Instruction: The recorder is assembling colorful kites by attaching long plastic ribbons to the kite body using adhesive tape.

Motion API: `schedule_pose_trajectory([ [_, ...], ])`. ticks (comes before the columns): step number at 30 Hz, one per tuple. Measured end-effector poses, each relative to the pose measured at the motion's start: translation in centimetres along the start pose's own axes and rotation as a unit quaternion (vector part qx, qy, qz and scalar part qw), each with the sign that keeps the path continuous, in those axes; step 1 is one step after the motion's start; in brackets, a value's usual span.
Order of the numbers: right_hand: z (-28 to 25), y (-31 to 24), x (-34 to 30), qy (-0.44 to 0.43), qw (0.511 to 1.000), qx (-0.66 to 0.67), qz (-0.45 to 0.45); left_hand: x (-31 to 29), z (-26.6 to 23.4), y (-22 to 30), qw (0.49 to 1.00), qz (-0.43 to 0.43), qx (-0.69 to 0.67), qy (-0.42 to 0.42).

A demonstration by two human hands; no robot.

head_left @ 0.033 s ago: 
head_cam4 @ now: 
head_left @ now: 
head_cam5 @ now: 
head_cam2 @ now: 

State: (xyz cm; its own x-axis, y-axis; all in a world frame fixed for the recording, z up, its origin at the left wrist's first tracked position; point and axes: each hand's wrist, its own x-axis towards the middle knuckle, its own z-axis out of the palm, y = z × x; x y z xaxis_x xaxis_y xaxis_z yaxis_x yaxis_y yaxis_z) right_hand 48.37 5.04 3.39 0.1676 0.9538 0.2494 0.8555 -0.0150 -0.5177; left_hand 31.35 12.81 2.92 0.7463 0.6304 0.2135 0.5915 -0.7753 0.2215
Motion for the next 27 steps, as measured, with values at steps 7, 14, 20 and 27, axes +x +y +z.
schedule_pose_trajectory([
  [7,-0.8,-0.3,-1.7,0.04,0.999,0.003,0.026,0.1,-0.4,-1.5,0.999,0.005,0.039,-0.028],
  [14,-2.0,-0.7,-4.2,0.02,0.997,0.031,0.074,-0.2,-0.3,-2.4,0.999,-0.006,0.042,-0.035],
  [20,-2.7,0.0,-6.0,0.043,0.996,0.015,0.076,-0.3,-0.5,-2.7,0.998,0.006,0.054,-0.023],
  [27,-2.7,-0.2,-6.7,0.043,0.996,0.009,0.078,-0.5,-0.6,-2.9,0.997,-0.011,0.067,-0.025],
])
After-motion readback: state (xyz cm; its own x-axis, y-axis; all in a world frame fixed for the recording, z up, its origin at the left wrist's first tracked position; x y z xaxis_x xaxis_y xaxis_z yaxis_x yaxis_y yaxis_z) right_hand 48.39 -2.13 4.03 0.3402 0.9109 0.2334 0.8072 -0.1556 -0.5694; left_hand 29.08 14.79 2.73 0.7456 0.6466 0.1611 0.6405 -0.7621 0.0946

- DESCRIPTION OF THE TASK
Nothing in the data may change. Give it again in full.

- ANSWER SPACE
Instruction: The recorder is assembling colorful kites by attaching long plastic ribbons to the kite body using adhesive tape.

Motion API: `schedule_pose_trajectory([ [_, ...], ])`. ticks (comes before the columns): step number at 30 Hz, one per tuple. Measured end-effector poses, each relative to the pose measured at the motion's start: translation in centimetres along the start pose's own axes and rotation as a unit quaternion (vector part qx, qy, qz and scalar part qw), each with the sign that keeps the path continuous, in those axes; step 1 is one step after the motion's start; in brackets, a value's usual span.
Order of the numbers: right_hand: z (-28 to 25), y (-31 to 24), x (-34 to 30), qy (-0.44 to 0.43), qw (0.511 to 1.000), qx (-0.66 to 0.67), qz (-0.45 to 0.45); left_hand: x (-31 to 29), z (-26.6 to 23.4), y (-22 to 30), qw (0.49 to 1.00), qz (-0.43 to 0.43), qx (-0.69 to 0.67), qy (-0.42 to 0.42).

A demonstration by two human hands; no robot.

head_left @ 0.033 s ago: 
head_cam4 @ now: 
head_left @ now: 
head_cam5 @ now: 
head_cam2 @ now: 

State: (xyz cm; its own x-axis, y-axis; all in a world frame fixed for the recording, z up, its origin at the left wrist's first tracked position; point and axes: each hand's wrist, its own x-axis towards the middle knuckle, its own z-axis out of the palm, y = z × x; x y z xaxis_x xaxis_y xaxis_z yaxis_x yaxis_y yaxis_z) right_hand 48.37 5.04 3.39 0.1676 0.9538 0.2494 0.8555 -0.0150 -0.5177; left_hand 31.35 12.81 2.92 0.7463 0.6304 0.2135 0.5915 -0.7753 0.2215
Motion for the next 27 steps, as measured, with values at steps 7, 14, 20 and 27, axes +x +y +z.
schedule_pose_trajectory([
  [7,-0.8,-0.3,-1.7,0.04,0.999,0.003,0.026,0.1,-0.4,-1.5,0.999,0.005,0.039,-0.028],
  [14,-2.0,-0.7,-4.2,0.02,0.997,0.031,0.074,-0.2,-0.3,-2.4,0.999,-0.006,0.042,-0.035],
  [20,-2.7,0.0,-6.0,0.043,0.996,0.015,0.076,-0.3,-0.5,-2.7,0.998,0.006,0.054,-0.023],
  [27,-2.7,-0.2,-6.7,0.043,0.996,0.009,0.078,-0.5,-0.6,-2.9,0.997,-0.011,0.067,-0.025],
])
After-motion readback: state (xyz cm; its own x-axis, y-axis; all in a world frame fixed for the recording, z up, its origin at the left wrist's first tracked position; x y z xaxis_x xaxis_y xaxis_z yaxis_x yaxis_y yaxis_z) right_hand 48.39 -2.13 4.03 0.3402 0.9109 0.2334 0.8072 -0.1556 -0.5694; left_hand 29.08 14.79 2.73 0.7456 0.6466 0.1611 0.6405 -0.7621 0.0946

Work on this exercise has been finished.